On Fri, May 31, 2013 at 12:57 AM, Lewis John Mcgibbney <
lewis.mcgibbney@gmail.com> wrote:

> In all honesty I would make sure that you have a local and up-to-date
> nutch-$version.job file generated and try it out in runtime/local before
> using the job in /runtime/deploy on your cluster.
> You will know if it is good to go or not.

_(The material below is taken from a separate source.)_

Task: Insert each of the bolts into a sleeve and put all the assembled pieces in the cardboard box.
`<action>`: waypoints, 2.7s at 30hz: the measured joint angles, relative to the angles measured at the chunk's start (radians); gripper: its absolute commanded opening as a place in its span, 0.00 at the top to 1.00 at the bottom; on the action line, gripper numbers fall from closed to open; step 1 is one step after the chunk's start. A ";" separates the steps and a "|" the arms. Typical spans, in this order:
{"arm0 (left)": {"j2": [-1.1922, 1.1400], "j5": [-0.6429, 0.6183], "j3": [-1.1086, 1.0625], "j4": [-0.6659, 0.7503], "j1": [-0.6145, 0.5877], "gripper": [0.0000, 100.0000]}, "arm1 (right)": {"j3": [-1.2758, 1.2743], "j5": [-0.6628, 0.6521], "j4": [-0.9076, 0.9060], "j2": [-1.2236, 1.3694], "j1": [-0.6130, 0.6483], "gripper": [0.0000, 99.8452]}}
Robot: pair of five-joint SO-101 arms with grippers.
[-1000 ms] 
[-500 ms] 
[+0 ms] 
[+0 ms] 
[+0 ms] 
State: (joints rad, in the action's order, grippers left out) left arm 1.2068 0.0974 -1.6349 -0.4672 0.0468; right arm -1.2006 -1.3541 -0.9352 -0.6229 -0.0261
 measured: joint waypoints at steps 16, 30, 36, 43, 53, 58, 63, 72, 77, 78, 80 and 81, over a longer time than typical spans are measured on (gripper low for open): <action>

> When you are ready to deploy it to your cluster (e.g. once your satisfied
> that it works on a test/sub set crawl) setup then just make it available to
> your Hadoop Job tracker classpath.
>
>
> On Thu, May 30, 2013 at 3:48 PM, Yves S. Garret
> <yo...@gmail.com>wrote:
>
> > I have $HADOOP_INSTALL in my path, would this be enough Lewis?  Or
> > would I need to copy around some jar files?
> >
> >
> > On Thu, May 30, 2013 at 6:35 PM, Lewis John Mcgibbney <
> > lewis.mcgibbney@gmail.com> wrote:
> >
> > > Make sure that everything is compiled and you are running from runtime
> or
> > > with the Jar in hadoop
> > >
> > >
> > > On Thu, May 30, 2013 at 3:00 PM, Yves S. Garret
> > > <yo...@gmail.com>wrote:
> > >
> > > > Here is my hbase-site.xml:
> > > > http://bin.cakephp.org/view/2054577438
> > > >
> > > > I've set this property as well.
> > > >
> > > >
> > > > On Thu, May 30, 2013 at 5:57 PM, Shah, Nishant <ni...@amazon.com>
> > > wrote:
> > > >
> > > > > What about your storage.data.store.class property in nutch-site.xml
> > ? I
> > > > > think you have to change the value to use hbase. For me it is
> > > > > org.apache.gora.hbase.store.HBasetore.
> > > > >
> > > > > -----Original Message-----
> > > > > From: Yves S. Garret [mailto:yoursurrogategod@gmail.com]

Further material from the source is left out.